Executing stencil computations is as simple as a function call:

In [None]:
leapfrog(
    u=u,
    v=v,
    phi_old=phi_old,
    phi_now=phi_now,
    phi_new=phi_new,
    dt=1.0,
    dx=1.0,
    dy=1.0,
    origin=(1, 1, 0),
    domain=(nx - 2, ny - 2, nz)
)

The stencil object retains the same signature of its definition function and adds two additional parameters: `origin` and `domain`. The former specifies the first element of the output field `phi_new` for which a new value should be computed. In other terms, it represents the origin of the region of application (or **computation domain**) of the stencil. The extent of the region of application is determined by `domain`. Here a schematic visualization of the two concepts:

![halo](img/halo.png)

The blue area denotes the computation domain, i.e. where values for `phi_new` can be computed and stored. On the other hand, the red boxes form the **boundary region** where values for `phi_new` cannot be calculated, but where the input fields `u`, `v` and `phi_now` are read. It should be remarked that the figure showcases the *largest* possible computation domain. It is possible to restrict the application of the stencil to a subset of largest feasible computation domain, provided that the following conditions are satisfied:

In [None]:
# stencil halo
stencil_extent = (1, 1, 0)

# storage shape
buffer_shape = (nx, ny, nz)

# stencil origin
origin = (1, 1, 0)

# stencil computation domain
domain = (nx - 2, ny - 2, nz)

# requirements
assert all(origin[i] >= stencil_extent[i] for i in range(3))
assert all(origin[i] + domain[i] <= buffer_shape[i] - stencil_extent[i] for i in range(3))

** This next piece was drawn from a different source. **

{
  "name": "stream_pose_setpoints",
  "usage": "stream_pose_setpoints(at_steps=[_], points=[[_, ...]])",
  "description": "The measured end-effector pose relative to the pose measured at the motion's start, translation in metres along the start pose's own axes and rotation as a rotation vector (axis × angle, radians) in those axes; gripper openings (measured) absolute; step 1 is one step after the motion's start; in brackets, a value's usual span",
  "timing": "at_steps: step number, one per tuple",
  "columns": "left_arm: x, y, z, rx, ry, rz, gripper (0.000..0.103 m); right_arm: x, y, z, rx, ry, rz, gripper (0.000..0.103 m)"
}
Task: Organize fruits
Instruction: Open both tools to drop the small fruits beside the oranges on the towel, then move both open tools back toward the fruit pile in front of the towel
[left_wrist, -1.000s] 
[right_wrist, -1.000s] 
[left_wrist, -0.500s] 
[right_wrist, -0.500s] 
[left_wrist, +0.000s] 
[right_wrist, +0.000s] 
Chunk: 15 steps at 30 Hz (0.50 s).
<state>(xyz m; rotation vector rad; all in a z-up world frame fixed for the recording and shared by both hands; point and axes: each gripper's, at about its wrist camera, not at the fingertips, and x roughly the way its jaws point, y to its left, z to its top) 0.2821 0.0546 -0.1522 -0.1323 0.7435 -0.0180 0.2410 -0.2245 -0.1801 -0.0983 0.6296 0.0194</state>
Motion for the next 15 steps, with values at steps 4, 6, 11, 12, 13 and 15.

It should also be noted that the binding between the symbols used within the definition function and the storage buffers happens at invocation time. This implies that the stencil object is not bound to any given grid size. Therefore the same stencil computation can be run on different grids and/or computation domains without any re-compilation.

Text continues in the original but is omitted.